My friend got two free movie passes for tonight. I tagged along and brought a friend. I don't think he appreciated the friend as he thought we were on a date. Perhaps he may have also gotten angry when I made my friend sit between us. But, I made an effort to talk to him, afterall he is my friend too. I thanked him for getting me in for free and his response was, "Oh well, you were laid off, so I am just trying to help out." I am sure I was supposed to be touched by this, but I really just wanted to punch his nose in. Seriously, am I destitute already? Geez, I am glad my friend sat between us.
Watching The Imaginarium of Doctor Parnassus when you are already feeling psychotic doesn't much help the fact that you feel completely dysfunctional. Also, not really understanding or hearing what the hell was going on just makes you feel stupid.
Triumphs:
I gave all the high school kids I teach gum. This is a sin. And now I am super popular. Who said I was above bribery?
I discovered the joy of bacon on pizza. Not that shitty Canadian bacon, which by the way, I think Canadians call, "back bacon" but the real stuff, crumbed up and covering a slice of cheesy hour old pizza. Oh "loy" (friend trying to combine love and joy came up with that tonight)
If anything else I can be proud of the fact that I spell things correctly when I update my status on facebook. Now, don't get me wrong, if your first language isn't English, I am not gonna hate on you but if you grew up in America and received honor roll grades in high school you should know the difference between, "than" and "then" and know that "itself" is a word. But, I will say the friend who spelled "gym" as "jym" is my favorite so far.
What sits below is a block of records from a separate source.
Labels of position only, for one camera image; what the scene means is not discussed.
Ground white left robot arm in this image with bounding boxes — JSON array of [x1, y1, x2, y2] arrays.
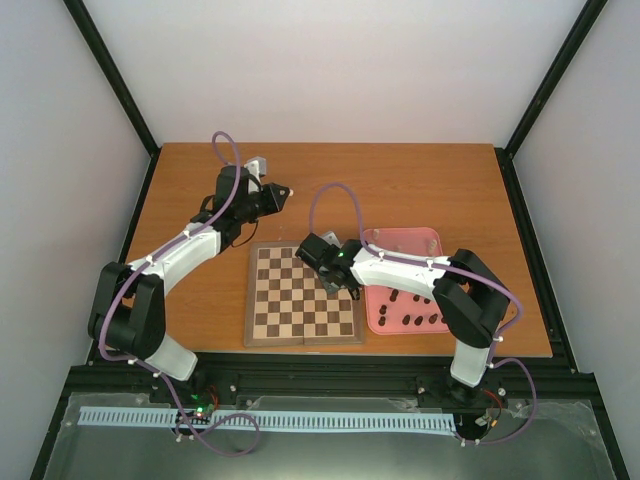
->
[[88, 161, 293, 403]]

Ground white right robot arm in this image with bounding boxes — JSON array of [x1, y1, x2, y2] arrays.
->
[[295, 233, 524, 388]]

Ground wooden chessboard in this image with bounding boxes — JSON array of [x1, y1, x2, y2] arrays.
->
[[244, 242, 364, 347]]

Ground pink plastic tray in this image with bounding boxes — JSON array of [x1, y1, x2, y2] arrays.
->
[[363, 227, 449, 335]]

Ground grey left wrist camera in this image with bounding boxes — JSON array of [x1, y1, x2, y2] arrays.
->
[[244, 157, 267, 178]]

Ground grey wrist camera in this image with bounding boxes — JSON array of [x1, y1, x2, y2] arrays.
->
[[244, 157, 267, 178], [321, 231, 341, 247]]

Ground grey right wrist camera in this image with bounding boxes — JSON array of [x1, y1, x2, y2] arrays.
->
[[321, 231, 341, 247]]

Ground right black frame post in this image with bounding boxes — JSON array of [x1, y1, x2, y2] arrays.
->
[[502, 0, 610, 156]]

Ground black frame post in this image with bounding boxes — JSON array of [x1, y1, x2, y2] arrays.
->
[[62, 0, 164, 159], [502, 0, 610, 156]]

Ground light blue cable duct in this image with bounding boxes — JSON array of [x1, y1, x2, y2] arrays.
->
[[77, 406, 456, 436]]

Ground black aluminium frame rail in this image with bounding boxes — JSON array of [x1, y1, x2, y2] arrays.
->
[[64, 349, 599, 401]]

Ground left black frame post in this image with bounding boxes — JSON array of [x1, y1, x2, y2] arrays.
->
[[62, 0, 164, 159]]
In The Imaginarium of Doctor Parnassus three out of the four Tony's were hot. Jude Law was there to serve the purpose of making all of the others look hotter. But damnit Heath, why'd you have to leave us? But, on the other hand, we will never have to see him age and sag and wrinkle. But, what if he turned out to be that ageless George Clooney hot?
Today I came home to a giant bag of candy in front of my door. I found out later that my friends chipped in and bought it for me to cheer me up from losing my job. I was so touched I wanted to go out and lose other jobs, but I don't think the candy would keep coming. But, make the candy Cadbury eggs and Conversation Hearts and I'd give it a shot.
Tip of the Day: "Remember you are awesome."